→ TASK BRIEF: Output only the lines below from the one containing "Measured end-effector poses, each" to the one containing "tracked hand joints", exactly as written, both ends kept.

→ DATA EXTRACT:

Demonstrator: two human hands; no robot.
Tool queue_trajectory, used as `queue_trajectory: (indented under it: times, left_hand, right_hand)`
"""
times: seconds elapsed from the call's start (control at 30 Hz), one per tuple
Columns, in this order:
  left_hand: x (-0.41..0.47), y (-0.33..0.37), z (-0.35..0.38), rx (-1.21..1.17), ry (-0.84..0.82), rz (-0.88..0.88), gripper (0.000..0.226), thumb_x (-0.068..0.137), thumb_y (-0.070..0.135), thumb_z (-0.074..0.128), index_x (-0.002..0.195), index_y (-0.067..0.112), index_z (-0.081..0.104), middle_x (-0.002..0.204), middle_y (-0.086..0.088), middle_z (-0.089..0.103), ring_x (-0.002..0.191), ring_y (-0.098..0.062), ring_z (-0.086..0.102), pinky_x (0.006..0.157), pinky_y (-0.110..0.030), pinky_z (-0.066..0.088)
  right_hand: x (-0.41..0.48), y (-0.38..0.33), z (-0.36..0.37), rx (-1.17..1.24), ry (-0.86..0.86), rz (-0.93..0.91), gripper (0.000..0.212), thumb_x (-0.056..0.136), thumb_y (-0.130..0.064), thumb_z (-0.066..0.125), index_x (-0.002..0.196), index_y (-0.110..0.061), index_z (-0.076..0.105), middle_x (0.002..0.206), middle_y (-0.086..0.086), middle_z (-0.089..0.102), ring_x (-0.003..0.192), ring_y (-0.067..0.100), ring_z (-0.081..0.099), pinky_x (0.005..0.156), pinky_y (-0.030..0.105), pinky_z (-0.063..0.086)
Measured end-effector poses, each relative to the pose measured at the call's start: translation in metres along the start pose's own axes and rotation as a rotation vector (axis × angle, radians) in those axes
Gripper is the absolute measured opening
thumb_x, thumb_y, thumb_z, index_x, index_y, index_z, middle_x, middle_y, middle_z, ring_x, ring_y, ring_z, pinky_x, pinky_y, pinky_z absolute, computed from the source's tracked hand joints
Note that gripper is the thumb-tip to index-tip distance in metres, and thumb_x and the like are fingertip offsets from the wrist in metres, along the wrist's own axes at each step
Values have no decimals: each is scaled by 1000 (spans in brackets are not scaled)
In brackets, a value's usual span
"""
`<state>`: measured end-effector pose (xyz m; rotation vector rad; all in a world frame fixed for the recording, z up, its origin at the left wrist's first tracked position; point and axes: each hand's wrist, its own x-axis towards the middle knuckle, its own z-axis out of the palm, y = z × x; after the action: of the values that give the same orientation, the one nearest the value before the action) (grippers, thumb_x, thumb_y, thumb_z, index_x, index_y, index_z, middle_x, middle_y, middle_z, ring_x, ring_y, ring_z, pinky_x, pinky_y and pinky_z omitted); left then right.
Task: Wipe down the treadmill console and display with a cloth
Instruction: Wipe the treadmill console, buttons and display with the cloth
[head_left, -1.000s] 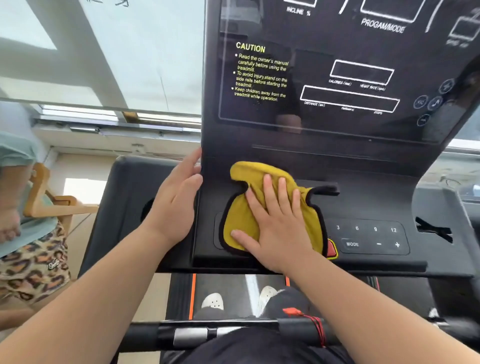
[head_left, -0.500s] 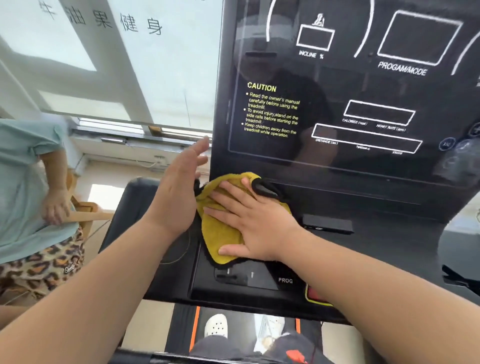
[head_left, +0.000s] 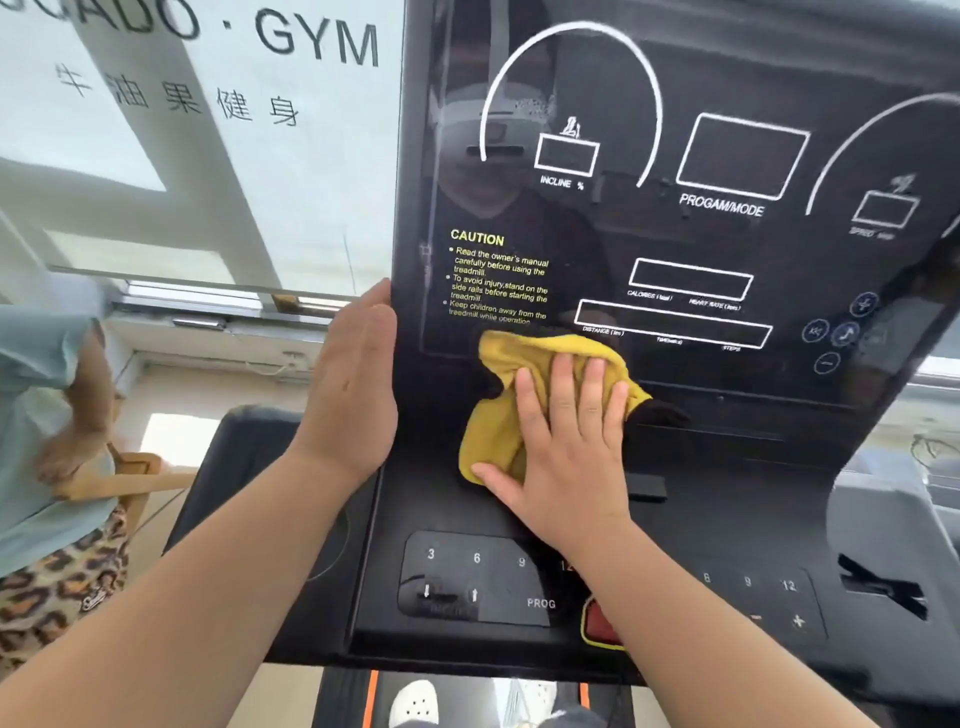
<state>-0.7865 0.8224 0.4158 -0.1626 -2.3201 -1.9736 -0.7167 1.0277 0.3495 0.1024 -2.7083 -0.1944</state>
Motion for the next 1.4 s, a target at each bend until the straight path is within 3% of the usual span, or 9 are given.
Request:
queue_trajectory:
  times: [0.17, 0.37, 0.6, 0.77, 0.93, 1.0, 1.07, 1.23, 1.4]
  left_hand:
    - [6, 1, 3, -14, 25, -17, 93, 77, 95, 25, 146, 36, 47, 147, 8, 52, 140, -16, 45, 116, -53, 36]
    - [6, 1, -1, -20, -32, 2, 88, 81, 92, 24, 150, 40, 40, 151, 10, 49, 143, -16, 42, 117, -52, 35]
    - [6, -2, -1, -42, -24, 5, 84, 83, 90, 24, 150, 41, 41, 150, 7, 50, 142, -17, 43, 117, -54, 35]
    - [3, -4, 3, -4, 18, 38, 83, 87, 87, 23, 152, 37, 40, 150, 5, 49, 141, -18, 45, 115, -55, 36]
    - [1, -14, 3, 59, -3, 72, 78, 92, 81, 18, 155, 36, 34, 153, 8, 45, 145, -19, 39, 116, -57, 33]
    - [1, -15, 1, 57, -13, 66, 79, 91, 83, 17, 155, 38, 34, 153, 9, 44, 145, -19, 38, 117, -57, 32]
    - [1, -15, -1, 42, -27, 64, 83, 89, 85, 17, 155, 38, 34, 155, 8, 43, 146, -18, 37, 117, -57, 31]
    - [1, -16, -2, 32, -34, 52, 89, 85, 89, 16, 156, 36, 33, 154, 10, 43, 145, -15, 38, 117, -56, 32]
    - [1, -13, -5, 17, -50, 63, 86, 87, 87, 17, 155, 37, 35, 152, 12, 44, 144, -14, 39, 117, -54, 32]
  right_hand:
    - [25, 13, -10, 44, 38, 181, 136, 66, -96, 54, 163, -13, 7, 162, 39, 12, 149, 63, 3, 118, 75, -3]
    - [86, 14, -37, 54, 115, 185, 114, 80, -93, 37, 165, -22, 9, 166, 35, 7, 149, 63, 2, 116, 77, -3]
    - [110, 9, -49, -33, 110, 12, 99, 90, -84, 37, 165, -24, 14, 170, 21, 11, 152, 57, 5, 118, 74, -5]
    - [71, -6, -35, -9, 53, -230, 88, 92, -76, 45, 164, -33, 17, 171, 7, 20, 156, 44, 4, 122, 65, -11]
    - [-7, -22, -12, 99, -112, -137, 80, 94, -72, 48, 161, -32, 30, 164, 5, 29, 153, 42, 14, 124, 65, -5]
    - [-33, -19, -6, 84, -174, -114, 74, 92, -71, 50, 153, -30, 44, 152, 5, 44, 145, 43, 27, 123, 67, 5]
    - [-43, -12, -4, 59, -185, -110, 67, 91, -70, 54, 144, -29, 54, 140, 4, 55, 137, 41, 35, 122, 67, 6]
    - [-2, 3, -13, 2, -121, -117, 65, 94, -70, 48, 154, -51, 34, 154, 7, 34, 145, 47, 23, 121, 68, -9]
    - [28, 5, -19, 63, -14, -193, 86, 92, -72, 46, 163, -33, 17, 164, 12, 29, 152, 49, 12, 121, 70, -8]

→ RESULT OF THE EXERCISE:
Measured end-effector poses, each relative to the pose measured at the call's start: translation in metres along the start pose's own axes and rotation as a rotation vector (axis × angle, radians) in those axes
Gripper is the absolute measured opening
thumb_x, thumb_y, thumb_z, index_x, index_y, index_z, middle_x, middle_y, middle_z, ring_x, ring_y, ring_z, pinky_x, pinky_y, pinky_z absolute, computed from the source's tracked hand joints

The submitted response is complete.